The association between mosquitoes and flowers is old and has likely impacted mosquito advancement. Genetic proof supports a rapid increment in mosquito variety corresponding with the presence of blooming plants. Mosquito scales have also been found in flower fossils from the mid-Cretaceous period.
Mosquitoes find blossoms by a variety of cues including scent and vision, and ongoing research has found that a portion of the smell constituents of specific flowers that mosquitoes feed on (and fertilize) is just like human smell! One explanation of this is that to mosquitoes, a few flowers may resemble people, potentially showing the developmental beginnings of why a few mosquitoes take blood.

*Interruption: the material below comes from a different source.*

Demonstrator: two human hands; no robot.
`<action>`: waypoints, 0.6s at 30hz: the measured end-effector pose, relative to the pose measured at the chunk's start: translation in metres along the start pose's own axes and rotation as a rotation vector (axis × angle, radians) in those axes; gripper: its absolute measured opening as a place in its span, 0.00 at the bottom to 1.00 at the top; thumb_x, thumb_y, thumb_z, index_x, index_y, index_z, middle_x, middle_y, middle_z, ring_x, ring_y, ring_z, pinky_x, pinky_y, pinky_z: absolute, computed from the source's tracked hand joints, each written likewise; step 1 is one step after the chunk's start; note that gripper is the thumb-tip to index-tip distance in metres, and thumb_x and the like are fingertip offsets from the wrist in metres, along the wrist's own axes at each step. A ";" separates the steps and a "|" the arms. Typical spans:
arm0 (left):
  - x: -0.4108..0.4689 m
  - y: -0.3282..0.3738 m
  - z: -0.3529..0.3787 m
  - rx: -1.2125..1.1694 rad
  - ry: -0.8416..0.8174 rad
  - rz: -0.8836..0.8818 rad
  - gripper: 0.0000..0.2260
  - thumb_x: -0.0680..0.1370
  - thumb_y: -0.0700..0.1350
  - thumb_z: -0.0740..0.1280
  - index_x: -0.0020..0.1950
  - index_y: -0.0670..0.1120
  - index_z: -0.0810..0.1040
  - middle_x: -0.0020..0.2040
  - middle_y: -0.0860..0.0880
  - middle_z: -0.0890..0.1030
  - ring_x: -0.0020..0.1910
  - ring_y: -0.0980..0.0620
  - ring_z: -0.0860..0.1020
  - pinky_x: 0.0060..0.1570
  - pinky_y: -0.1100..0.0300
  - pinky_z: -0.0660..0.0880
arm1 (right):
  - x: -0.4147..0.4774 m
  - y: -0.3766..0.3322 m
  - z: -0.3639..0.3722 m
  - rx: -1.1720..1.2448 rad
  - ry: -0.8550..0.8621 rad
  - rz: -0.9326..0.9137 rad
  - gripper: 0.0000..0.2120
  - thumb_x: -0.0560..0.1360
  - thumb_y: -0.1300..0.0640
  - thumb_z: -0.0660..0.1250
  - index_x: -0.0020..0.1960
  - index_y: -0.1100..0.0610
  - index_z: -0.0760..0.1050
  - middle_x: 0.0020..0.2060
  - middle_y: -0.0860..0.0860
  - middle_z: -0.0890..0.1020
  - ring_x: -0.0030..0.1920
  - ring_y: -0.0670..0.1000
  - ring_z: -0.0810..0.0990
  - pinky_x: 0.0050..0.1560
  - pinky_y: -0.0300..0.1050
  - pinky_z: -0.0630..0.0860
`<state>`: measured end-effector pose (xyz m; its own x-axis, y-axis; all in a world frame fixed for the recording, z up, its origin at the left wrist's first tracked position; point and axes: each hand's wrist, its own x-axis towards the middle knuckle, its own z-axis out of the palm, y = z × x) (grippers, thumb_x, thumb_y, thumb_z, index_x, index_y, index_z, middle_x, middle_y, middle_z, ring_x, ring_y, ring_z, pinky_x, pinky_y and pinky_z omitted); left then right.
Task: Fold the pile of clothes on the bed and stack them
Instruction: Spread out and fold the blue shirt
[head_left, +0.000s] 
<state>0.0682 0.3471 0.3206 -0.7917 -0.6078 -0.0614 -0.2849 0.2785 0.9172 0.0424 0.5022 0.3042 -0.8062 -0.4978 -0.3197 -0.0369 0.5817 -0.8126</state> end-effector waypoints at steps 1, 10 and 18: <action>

According to Daniel Peach and Regine Gries, Department of Biological Sciences, Simon Fraser University, Burnaby, British Columbia, Female mosquitoes exploit olfactory, CO2, visual, and heat signs to find vertebrate hosts. These nectar-searching mosquitoes were believed to be guided exclusively by floral scents.
Females of numerous mosquito species require the supplements acquired from a vertebrate blood feast for egg improvement. In any case, both male and female mosquitoes likewise devour plant sugars, basically as floral nectar that gives basic energy to flight and endurance. In this cycle, they help pollination as well. The most recent examination by Chloé Lahondère, Clément Vinauger from the Department of Biology, University of Washington, Seattle, shows that Aedes spp. mosquitoes, including Aedes aegypti, are successful pollinators of the Platanthera obtusata orchid. Interesting, right?
So these unlikely pollinators really have other work than gnawing you and me. Or, if you think about it, plants have managed to tame the unruly mosquito to do their bidding! Nature and its marvels!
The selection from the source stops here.